Le tribunal de grande instance de Paris a rendu un arrêt le 13 juillet dernier engageant la responsabilité civile de l’hébergeur Dailymotion. Ce dernier a été condamné à 23000 euros de dommages et intérêts pour avoir diffusé un film en streaming – Joyeux Noël du réalisateur Christophe Carion – sans avoir effectué de « contrôle a priori » sur son contenu. Loin d’être anodins, ces trois mots – contrôle a priori – étendent la responsabilité des hébergeurs définie par la loi du 21 juin 2004 sur la confiance dansl’économie numérique (Lcen).

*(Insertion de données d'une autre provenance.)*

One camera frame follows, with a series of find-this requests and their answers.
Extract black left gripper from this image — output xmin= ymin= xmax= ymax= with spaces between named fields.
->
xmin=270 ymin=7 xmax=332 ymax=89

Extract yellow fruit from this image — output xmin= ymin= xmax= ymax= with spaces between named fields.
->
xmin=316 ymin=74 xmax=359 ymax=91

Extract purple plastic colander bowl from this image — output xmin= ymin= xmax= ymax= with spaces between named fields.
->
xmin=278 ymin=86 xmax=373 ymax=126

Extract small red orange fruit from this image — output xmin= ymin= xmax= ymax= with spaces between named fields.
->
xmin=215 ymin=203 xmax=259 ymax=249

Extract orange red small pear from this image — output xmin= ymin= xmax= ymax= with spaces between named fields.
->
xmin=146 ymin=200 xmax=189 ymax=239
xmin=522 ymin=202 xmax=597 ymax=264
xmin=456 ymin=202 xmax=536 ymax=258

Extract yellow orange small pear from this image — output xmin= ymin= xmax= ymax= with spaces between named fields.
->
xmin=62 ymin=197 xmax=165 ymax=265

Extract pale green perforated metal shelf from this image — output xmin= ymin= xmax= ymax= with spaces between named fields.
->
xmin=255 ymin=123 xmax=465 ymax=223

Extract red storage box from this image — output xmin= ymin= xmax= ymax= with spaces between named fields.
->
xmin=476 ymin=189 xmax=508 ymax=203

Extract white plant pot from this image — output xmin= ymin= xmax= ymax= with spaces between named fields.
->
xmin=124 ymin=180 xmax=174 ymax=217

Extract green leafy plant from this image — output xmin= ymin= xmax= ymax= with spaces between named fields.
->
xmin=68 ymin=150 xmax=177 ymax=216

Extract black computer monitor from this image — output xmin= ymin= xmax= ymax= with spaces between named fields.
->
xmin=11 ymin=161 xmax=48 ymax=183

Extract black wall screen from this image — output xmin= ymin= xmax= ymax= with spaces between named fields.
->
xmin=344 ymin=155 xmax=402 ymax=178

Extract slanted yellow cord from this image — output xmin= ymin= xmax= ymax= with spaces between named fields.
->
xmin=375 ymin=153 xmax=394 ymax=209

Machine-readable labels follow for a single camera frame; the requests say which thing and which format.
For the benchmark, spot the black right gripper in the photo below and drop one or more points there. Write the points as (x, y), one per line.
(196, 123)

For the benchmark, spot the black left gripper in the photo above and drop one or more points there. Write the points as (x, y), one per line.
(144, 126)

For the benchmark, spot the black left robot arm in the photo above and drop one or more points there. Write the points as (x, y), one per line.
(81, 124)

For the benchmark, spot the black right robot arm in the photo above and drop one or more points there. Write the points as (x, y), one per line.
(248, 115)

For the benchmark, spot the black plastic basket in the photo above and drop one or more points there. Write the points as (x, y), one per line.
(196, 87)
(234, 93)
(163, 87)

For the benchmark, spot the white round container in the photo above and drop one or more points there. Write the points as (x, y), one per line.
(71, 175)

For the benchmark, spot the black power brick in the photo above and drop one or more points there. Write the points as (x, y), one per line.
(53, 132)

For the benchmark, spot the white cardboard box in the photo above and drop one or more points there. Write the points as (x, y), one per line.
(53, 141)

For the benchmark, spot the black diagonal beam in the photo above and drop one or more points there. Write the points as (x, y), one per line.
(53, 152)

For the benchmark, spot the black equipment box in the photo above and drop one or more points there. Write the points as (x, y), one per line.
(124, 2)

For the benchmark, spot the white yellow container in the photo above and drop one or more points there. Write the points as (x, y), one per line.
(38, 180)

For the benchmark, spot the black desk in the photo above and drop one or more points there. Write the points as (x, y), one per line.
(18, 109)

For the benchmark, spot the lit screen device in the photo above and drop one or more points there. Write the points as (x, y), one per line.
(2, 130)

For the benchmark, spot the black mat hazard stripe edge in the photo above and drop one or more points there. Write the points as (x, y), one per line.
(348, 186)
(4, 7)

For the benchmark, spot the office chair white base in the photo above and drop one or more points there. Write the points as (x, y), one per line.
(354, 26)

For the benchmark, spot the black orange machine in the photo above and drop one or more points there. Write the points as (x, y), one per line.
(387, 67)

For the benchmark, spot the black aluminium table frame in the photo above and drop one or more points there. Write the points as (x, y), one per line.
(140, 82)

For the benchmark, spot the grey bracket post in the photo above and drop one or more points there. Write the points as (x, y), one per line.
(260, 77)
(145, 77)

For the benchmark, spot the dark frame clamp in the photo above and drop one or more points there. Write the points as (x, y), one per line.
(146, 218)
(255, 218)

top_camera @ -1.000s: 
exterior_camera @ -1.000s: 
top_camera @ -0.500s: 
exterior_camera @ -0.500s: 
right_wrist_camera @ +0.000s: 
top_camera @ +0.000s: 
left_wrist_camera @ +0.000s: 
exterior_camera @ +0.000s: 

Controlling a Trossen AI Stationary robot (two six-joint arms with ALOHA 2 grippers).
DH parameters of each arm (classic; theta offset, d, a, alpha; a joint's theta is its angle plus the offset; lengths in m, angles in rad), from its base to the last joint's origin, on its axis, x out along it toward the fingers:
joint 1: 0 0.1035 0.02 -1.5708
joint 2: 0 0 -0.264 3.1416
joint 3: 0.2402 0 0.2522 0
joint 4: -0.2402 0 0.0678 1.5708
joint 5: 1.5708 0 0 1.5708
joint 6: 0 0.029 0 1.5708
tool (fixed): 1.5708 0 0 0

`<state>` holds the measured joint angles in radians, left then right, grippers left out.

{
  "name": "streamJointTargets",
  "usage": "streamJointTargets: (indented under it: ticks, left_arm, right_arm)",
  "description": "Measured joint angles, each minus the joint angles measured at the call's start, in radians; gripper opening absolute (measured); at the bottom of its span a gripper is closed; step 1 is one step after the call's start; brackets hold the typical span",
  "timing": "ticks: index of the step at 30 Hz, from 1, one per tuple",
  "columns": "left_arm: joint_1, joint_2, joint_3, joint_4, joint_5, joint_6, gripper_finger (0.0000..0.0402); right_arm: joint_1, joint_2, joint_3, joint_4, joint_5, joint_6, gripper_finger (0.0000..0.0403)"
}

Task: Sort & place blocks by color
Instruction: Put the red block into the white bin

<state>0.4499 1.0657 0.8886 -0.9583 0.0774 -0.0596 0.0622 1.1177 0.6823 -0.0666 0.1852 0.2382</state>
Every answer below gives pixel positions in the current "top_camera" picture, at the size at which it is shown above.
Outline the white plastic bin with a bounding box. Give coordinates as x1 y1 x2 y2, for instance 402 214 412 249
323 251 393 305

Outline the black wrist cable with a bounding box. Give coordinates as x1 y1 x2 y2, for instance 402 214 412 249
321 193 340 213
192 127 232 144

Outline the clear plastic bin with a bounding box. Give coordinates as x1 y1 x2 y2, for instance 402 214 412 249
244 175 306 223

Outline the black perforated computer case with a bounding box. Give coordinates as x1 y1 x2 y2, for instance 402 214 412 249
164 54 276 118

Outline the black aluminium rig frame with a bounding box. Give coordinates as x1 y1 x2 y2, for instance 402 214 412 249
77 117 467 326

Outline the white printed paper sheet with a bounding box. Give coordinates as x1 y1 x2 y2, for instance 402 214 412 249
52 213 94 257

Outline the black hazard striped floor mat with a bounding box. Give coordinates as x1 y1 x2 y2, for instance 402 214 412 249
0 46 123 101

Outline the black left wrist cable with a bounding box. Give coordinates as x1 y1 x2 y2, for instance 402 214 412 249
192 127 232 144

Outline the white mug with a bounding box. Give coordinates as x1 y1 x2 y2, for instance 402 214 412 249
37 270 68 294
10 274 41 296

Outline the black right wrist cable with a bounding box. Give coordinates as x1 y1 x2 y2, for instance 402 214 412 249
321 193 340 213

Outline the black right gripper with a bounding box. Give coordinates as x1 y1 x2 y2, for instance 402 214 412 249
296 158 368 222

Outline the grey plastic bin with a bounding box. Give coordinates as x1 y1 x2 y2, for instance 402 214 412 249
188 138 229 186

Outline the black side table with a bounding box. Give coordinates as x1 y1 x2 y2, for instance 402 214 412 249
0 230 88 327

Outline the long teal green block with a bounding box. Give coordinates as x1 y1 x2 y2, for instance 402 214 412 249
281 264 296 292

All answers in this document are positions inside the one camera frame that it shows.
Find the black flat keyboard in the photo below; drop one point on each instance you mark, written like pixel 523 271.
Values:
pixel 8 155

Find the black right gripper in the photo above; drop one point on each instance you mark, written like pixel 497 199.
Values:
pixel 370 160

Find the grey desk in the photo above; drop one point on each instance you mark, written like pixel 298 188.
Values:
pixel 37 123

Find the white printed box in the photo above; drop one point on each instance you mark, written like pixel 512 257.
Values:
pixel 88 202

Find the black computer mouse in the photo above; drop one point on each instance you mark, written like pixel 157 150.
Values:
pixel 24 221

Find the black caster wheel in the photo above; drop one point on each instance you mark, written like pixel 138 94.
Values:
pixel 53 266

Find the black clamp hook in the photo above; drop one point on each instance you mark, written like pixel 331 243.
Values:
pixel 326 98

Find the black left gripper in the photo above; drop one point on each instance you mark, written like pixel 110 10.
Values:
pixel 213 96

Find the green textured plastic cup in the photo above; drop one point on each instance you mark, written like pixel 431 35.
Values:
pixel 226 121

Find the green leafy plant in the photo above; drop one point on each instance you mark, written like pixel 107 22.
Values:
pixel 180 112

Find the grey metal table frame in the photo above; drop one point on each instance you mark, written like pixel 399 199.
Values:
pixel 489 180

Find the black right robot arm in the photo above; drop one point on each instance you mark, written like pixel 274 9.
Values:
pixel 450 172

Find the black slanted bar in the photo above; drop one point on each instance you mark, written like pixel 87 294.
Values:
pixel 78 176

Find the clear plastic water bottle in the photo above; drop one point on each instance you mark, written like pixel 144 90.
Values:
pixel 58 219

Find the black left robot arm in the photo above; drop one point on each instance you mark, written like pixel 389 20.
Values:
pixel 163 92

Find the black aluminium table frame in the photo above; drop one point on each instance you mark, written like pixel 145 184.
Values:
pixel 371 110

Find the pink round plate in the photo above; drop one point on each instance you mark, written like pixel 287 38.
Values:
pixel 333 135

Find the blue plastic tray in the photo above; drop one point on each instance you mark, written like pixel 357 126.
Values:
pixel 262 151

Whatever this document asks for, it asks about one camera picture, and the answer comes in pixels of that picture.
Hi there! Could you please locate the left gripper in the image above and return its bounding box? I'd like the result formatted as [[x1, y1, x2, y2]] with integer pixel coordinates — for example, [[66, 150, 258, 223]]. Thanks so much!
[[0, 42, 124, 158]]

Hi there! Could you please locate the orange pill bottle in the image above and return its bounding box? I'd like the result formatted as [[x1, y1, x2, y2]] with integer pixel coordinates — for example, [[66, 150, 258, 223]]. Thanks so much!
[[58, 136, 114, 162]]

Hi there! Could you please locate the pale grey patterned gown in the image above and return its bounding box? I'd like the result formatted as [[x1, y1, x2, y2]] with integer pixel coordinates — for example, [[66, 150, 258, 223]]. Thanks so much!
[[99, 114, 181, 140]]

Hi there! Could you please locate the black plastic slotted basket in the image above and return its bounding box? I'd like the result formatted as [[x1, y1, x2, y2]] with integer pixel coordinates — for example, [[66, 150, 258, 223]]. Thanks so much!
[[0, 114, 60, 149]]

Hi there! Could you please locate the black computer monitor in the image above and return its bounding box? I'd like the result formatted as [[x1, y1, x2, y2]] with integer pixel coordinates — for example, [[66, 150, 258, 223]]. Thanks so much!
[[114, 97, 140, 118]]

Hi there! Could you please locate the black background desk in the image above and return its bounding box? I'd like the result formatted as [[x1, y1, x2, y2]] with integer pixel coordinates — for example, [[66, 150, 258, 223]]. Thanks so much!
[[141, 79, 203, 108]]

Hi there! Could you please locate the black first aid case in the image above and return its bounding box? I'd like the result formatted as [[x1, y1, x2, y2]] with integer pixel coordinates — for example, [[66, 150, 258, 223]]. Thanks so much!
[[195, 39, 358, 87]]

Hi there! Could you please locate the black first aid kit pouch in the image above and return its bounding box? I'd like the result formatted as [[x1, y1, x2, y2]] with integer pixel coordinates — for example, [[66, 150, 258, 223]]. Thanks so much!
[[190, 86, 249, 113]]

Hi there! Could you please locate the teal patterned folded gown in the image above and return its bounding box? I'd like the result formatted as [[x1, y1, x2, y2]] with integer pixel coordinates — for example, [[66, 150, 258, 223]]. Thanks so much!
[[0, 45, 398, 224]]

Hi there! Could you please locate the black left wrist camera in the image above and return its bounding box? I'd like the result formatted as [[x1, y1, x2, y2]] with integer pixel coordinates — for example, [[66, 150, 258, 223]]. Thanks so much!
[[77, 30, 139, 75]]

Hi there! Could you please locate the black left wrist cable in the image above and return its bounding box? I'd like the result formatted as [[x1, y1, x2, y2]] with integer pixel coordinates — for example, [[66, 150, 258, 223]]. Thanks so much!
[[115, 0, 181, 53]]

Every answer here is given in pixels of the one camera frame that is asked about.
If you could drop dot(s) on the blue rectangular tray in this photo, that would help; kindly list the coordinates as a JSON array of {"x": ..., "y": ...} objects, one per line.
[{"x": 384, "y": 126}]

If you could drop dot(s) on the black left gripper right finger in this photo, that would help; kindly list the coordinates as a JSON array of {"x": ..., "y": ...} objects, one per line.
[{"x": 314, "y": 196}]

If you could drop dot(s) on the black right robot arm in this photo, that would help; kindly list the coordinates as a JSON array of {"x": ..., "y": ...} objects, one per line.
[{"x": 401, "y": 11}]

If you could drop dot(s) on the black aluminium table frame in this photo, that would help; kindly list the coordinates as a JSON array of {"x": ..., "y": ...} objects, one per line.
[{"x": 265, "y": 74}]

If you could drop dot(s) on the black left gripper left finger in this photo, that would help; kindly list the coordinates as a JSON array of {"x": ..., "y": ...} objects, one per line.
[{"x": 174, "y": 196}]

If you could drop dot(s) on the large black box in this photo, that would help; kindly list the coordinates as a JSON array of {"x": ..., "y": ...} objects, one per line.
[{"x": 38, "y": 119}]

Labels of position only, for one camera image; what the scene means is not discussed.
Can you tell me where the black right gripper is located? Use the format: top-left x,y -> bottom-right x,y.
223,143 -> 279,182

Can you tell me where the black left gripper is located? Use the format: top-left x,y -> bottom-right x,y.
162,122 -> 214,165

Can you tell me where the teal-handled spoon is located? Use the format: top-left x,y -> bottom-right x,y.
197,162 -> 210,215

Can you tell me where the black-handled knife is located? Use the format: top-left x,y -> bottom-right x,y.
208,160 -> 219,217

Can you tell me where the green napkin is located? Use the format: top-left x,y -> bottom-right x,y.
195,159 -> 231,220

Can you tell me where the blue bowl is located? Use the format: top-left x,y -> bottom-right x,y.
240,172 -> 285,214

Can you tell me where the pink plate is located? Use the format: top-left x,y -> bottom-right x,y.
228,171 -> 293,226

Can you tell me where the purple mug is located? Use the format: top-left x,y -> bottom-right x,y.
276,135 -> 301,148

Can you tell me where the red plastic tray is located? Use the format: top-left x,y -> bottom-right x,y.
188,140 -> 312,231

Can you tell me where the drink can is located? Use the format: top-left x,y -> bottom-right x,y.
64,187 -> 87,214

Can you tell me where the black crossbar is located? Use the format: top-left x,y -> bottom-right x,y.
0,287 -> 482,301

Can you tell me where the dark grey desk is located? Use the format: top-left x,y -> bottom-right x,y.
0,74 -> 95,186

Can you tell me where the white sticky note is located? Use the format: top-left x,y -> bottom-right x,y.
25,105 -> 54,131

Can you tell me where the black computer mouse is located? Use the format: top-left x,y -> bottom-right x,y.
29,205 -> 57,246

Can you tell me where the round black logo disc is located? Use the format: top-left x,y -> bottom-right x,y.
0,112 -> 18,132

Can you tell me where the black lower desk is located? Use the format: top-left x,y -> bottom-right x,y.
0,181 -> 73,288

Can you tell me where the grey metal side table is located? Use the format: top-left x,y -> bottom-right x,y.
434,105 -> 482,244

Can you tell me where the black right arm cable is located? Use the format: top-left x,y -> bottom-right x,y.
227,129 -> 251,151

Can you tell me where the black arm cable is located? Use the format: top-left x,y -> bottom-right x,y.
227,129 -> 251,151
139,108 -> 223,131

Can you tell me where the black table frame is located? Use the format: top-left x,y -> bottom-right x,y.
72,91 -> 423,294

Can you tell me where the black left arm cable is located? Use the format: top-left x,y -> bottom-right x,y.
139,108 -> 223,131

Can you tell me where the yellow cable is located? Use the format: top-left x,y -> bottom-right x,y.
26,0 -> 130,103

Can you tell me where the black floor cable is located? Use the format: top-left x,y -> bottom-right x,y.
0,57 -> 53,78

Selon cette loi, un hébergeur n’est pas tenu responsable tant qu’il agit « promptement » pour retirer le contenu ou en rendre l’accès impossible dès qu’il a pris connaissance de son caractère illicite.
Dailymotion condamné
En condamnant Dailymotion, les juges ont considéré que la plate-forme ne pouvait ignorer l’existence de contenus illicites sur son site. La stratégie commerciale de l’entreprise supposait « nécessairement la diffusion d’oeuvres connues du public ». Dailymotion ne pouvait donc faire valoir son irresponsabilité face aux actes illicites des internautes « dès lors qu’elle leur a fourni délibérément les moyens de les commettre ».